Find a weapon. Anything.

A nail file? A lamp?

Don’t be an idiot, jump!

She ran to the window. Below her was not only concrete but a wrought-iron fence. If she didn’t break her back she’d be impaled.

Listening at the door again, ear against the wood.

“Kayleigh?”

“Be down soon! Have a beer or make some coffee!”

Jump out the window. It’s your only chance.

Then Kayleigh thought suddenly: no fucking way.

I’m fighting.

She grabbed the vanity stool and ripped off the Laura Ashley padded covering. The furniture was five pounds of hard wood. Not much but it would have to do. I’ll lure her up here and bash her head in.

Kayleigh moved to the door, listening. She took a firm stance, gripping the stool like a baseball bat.

Then her phone rang.

Squinting at the screen. The number was vaguely familiar. Wait…. It was Edwin Sharp’s! She recalled the number from the label of the redwood tree toy he’d helped Mary-Gordon pick out.

“Hello, Edwin?”

He said tentatively, “Hey, Kayleigh, listen. I’m almost there. Alicia asked me not to call you, just to come over. But, I don’t know, what’s this all about? Is it some kind of settlement thing? I don’t want anything from you. It wasn’t your fault what that guy with the congressman did.”

And with a heart-shaking jolt, Kayleigh understood. For whatever reason Alicia had set up Edwin. She’d asked
him
here too and was going to make it look like
he
killed her.

“Oh, Edwin, there’s a problem.”

“You sound funny. What’s the matter? I mean—”

“Stay away! Alicia’s here. She’s going to kill me. She wants to—”

A pause. “You’re not, like, serious?”

“She’s setting you up. She’s here now.”

“I’ll call the police.”

She said, “I did. They’re on their way.”

“I’m five minutes away.”

“No, Edwin, don’t come here! Go to Bradley Road, the minimart. Stay there, stay with people. That way nobody can blame you for whatever happens.”

It was then that Kayleigh smelled smoke.

Edwin was saying something. She ignored him and turned her ear toward the door. Yes, the crackle of flames was coming from downstairs.

No, no! My house, my guitars! She’s burning them! Like Bobby and the file sharer and Sheri, she’s going to burn me too.

“Kayleigh, Kayleigh?” Edwin’s voice rose from her phone.

“There’s a fire, Edwin. Call the fire department too. But don’t come here. Whatever you do.”

“I—”

She disconnected.

And the bitter, stinging smoke began to seep under the bedroom door.

Chapter 64
 

THE SMOKE AND
flames were growing.

Love is fire, love is flame….

My house, my house, Kayleigh thought as tears of sorrow, of pain from the smoke, of fear rolled down her cheeks. My guitars, my pictures…. Oh, this can’t be happening!

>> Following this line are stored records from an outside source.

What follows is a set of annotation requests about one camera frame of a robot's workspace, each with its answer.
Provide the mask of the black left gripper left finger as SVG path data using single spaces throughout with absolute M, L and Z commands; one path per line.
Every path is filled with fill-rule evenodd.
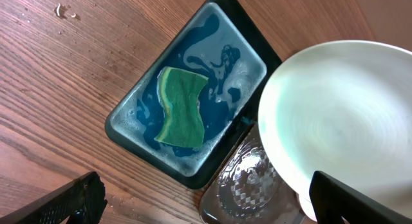
M 1 223 L 99 224 L 108 201 L 97 172 L 91 171 L 1 218 Z

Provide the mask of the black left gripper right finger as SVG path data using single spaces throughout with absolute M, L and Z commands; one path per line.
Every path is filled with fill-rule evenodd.
M 314 172 L 309 195 L 318 224 L 411 224 L 410 218 L 322 171 Z

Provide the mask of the green yellow sponge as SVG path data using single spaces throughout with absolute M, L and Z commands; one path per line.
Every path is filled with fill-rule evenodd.
M 208 80 L 206 76 L 180 68 L 162 69 L 157 92 L 164 109 L 164 123 L 154 138 L 156 141 L 176 147 L 201 147 L 205 128 L 199 96 Z

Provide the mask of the white plate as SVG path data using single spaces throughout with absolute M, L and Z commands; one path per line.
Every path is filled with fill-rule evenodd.
M 269 78 L 257 122 L 307 216 L 316 171 L 411 216 L 410 51 L 360 40 L 306 48 Z

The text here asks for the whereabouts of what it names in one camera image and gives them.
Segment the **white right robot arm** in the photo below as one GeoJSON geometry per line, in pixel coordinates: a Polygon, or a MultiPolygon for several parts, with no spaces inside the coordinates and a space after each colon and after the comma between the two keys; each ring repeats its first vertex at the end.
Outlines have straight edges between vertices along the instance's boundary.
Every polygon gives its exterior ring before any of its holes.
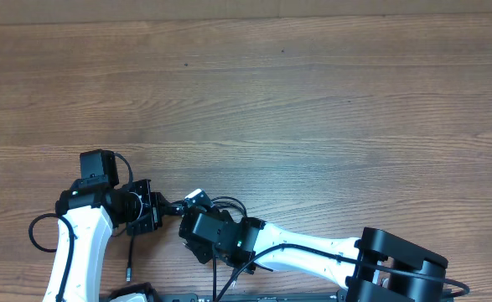
{"type": "Polygon", "coordinates": [[[326,279],[345,290],[348,301],[443,299],[447,259],[380,229],[328,239],[254,217],[234,221],[226,211],[195,206],[184,211],[179,235],[200,263],[218,258],[232,267],[226,289],[242,273],[263,268],[326,279]]]}

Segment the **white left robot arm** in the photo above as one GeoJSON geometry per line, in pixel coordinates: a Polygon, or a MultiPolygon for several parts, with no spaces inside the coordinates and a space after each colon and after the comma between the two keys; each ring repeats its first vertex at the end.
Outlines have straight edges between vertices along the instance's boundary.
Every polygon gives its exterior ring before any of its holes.
{"type": "Polygon", "coordinates": [[[58,244],[44,301],[97,301],[106,246],[119,226],[129,236],[153,232],[164,216],[178,216],[180,204],[152,192],[149,180],[119,185],[119,153],[97,149],[80,155],[81,177],[60,194],[53,213],[58,244]]]}

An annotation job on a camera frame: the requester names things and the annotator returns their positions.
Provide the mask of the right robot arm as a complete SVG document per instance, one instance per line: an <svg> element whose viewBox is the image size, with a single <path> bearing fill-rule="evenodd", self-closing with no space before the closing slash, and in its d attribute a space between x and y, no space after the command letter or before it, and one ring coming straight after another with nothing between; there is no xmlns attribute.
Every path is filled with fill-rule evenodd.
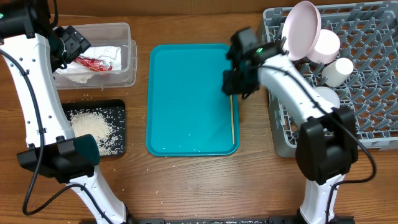
<svg viewBox="0 0 398 224"><path fill-rule="evenodd" d="M358 160L354 114L321 97L295 68L280 42L262 44L254 31L235 32L226 58L222 91L246 99L260 86L282 103L298 126L295 159L306 177L305 198L297 223L333 223L338 183Z"/></svg>

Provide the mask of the small pink bowl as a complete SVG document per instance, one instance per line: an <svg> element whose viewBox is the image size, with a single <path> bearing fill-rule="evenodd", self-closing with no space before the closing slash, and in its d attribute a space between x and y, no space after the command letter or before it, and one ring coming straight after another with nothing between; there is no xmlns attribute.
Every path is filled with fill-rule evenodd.
<svg viewBox="0 0 398 224"><path fill-rule="evenodd" d="M307 54L307 58L315 63L328 64L337 57L340 44L337 34L331 30L322 29L314 48Z"/></svg>

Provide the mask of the white paper cup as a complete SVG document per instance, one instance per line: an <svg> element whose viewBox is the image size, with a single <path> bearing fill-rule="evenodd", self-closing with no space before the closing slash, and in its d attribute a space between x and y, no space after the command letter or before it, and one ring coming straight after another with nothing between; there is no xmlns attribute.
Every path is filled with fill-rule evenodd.
<svg viewBox="0 0 398 224"><path fill-rule="evenodd" d="M348 58L339 58L327 65L322 71L325 84L331 87L340 86L353 72L353 62Z"/></svg>

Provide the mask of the red snack wrapper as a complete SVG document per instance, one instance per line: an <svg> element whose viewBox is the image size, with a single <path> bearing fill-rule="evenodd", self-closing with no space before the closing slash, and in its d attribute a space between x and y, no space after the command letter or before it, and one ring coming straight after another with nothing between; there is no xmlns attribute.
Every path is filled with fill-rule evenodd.
<svg viewBox="0 0 398 224"><path fill-rule="evenodd" d="M113 68L113 66L110 62L96 59L96 58L79 56L74 60L74 62L79 65L82 65L94 72L111 71Z"/></svg>

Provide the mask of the large white plate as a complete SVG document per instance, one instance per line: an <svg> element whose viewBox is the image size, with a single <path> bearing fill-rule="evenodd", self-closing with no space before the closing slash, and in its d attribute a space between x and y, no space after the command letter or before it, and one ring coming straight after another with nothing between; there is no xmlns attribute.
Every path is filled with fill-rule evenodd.
<svg viewBox="0 0 398 224"><path fill-rule="evenodd" d="M300 60L313 50L321 30L321 16L310 1L296 4L289 12L282 29L283 46L291 61Z"/></svg>

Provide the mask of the wooden chopstick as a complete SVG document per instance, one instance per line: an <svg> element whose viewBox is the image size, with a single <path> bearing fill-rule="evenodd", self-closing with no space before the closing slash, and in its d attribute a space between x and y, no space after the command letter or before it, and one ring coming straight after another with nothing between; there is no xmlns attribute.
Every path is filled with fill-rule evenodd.
<svg viewBox="0 0 398 224"><path fill-rule="evenodd" d="M231 112L231 134L232 134L232 142L235 144L235 136L234 136L234 106L233 106L233 95L229 96L230 99L230 112Z"/></svg>

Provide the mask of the white napkin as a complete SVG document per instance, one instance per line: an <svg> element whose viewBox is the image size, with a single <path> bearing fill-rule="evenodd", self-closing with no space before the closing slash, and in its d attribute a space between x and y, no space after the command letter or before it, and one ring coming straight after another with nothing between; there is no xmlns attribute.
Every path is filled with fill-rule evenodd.
<svg viewBox="0 0 398 224"><path fill-rule="evenodd" d="M121 59L121 48L115 46L102 46L102 47L90 47L81 55L82 57L96 58L110 62L113 66L111 71L122 69L122 59ZM61 74L67 77L69 80L76 83L86 83L90 78L92 78L95 73L88 68L75 63L74 61L68 64L66 69L57 69L55 71L57 74Z"/></svg>

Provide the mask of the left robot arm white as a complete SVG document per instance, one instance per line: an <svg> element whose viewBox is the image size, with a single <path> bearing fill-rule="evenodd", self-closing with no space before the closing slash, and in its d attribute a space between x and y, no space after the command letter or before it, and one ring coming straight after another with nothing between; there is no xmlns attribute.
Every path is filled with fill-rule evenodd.
<svg viewBox="0 0 398 224"><path fill-rule="evenodd" d="M1 4L1 55L14 80L26 130L27 150L17 155L34 176L54 178L73 190L97 223L132 223L127 206L109 187L93 136L76 136L53 73L90 47L75 28L59 27L47 1Z"/></svg>

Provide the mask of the grey-white bowl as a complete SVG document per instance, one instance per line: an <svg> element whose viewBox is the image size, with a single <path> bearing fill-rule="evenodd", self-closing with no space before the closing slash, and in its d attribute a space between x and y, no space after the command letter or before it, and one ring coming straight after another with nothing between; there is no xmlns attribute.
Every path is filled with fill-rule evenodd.
<svg viewBox="0 0 398 224"><path fill-rule="evenodd" d="M319 86L315 87L313 90L317 93L315 100L323 110L326 111L332 107L340 107L340 99L332 89L324 86Z"/></svg>

The door was hot to the touch now and outside the window, reflections of the flames from downstairs flickered across trees and the lawn.

Kayleigh debated. Where was Alicia? She couldn’t stay downstairs in the flames, of course. She’d probably left.

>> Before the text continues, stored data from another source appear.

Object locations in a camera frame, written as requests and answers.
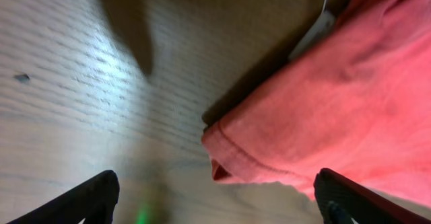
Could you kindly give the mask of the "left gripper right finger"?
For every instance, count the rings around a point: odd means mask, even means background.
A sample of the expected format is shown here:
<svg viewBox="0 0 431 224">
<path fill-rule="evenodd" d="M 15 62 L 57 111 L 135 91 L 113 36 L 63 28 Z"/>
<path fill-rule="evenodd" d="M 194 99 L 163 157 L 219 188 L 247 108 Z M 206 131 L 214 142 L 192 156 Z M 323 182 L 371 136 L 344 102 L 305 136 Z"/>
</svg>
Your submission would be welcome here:
<svg viewBox="0 0 431 224">
<path fill-rule="evenodd" d="M 314 179 L 314 197 L 324 224 L 430 224 L 352 180 L 323 168 Z"/>
</svg>

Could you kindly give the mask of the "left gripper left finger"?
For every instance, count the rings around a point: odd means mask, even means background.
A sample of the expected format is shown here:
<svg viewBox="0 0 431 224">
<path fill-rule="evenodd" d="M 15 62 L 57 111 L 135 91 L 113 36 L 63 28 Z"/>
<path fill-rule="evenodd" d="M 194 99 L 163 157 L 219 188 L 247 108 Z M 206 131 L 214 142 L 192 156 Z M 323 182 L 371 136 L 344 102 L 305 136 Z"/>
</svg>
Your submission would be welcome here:
<svg viewBox="0 0 431 224">
<path fill-rule="evenodd" d="M 111 224 L 119 192 L 116 173 L 105 170 L 8 224 Z"/>
</svg>

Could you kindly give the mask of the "red t-shirt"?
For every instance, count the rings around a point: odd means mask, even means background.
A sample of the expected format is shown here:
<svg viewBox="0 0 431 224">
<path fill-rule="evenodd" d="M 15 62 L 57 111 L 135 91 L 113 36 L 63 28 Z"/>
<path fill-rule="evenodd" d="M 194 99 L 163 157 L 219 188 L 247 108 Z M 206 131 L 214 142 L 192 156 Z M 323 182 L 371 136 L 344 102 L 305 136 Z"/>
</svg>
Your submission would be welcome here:
<svg viewBox="0 0 431 224">
<path fill-rule="evenodd" d="M 430 0 L 351 0 L 335 31 L 214 123 L 223 184 L 313 196 L 322 168 L 430 205 Z"/>
</svg>

Well, fuck her. I’m saving my house!

Kayleigh ran into the bathroom and grabbed a fire extinguisher, years old but, according to the gauge, still charged. She unlocked the bedroom door and eased it open. The fire was concentrated in the hallway on the ground floor and on the stairs themselves, the carpeting. It gave off thick clouds of astringent smoke from the flaming nylon. Sparks zipped through the air. Kayleigh caught a full breath of the foul stench and retched. She lowered her head and got a breath of more or less clean air, another. She stood. The fire wasn’t out of control yet. If Alicia had left she could put out enough of it to get to the kitchen, where there was a much bigger extinguisher. And the hose in the garden.

She eased out.

Just then a huge bang from downstairs resounded through the house, a flash in the smoke. A bullet plowed into the door near her head. Two more.

Screaming, she dove back into her room and slammed the door, locked it. Kayleigh decided she had no choice but to risk a twenty-five-foot jump to the ground. Would she break her legs and just lie there in agony until Alicia shot her? Would she get speared on the fence and bleed out?

But she wouldn’t burn to death, at least. Running to the window, she flung it open and looked out toward the road. Not a single flashing light yet. Then she gazed down, trying to judge angles and distances.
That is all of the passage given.